→ **Brief**:
This exercise calls for every line of the listing below that contains the word "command".

BEGIN Information shown

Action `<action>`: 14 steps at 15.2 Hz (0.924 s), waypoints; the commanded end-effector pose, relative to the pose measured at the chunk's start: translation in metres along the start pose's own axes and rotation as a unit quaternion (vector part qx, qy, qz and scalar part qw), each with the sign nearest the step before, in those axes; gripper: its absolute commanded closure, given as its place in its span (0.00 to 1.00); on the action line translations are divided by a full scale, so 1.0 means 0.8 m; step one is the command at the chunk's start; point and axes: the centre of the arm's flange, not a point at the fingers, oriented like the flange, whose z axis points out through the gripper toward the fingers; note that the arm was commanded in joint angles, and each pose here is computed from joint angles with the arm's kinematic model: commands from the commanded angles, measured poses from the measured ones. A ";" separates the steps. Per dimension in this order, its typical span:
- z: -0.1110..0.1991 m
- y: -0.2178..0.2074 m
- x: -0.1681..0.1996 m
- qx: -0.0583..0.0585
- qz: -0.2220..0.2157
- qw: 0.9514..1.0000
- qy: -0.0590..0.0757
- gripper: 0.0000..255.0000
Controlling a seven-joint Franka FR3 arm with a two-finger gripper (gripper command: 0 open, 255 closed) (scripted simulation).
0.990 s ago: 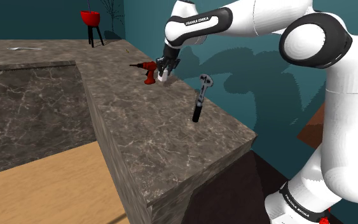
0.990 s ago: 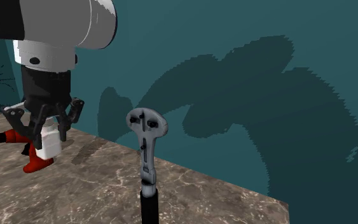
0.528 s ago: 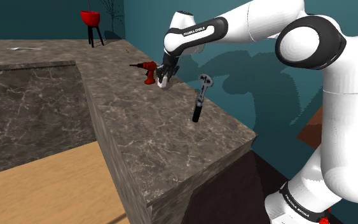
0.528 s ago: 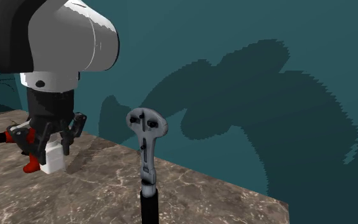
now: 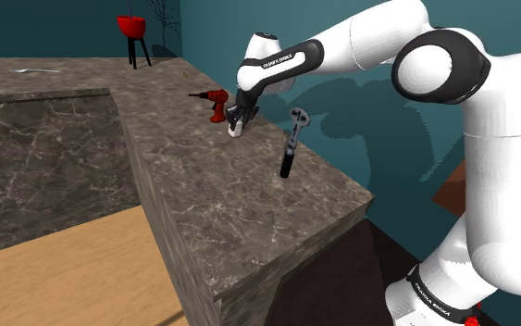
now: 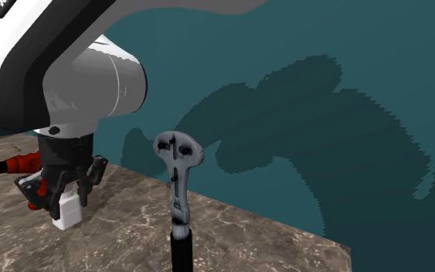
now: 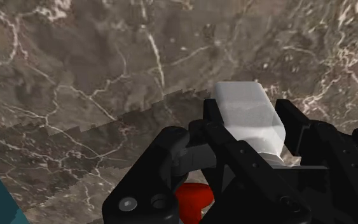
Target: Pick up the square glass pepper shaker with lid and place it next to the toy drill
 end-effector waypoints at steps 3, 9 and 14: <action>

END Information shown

→ **Result**:
Action `<action>`: 14 steps at 15.2 Hz (0.924 s), waypoints; the commanded end-effector pose, relative to the pose measured at the chunk's start: translation in metres along the start pose's own axes and rotation as a unit quaternion (vector part qx, qy, qz and scalar part qw), each with the sign nearest the step before, in those axes; gripper: its absolute commanded closure, given as its place in its span (0.00 to 1.00); on the action line translations are divided by a full scale, so 1.0 means 0.8 m; step one is the command at the chunk's start; point and axes: the centre of the arm's flange, not a point at the fingers, oriented like the flange, whose z axis points out through the gripper toward the fingers; note that the arm was commanded in joint angles, and each pose here is computed from joint angles with the arm's kinematic model: commands from the commanded angles, measured poses from the measured ones. A ";" separates the steps. Per dimension in this order, its typical span:
Controlling a seven-joint Franka FR3 arm with a two-finger gripper (gripper command: 0 open, 255 closed) (scripted simulation).

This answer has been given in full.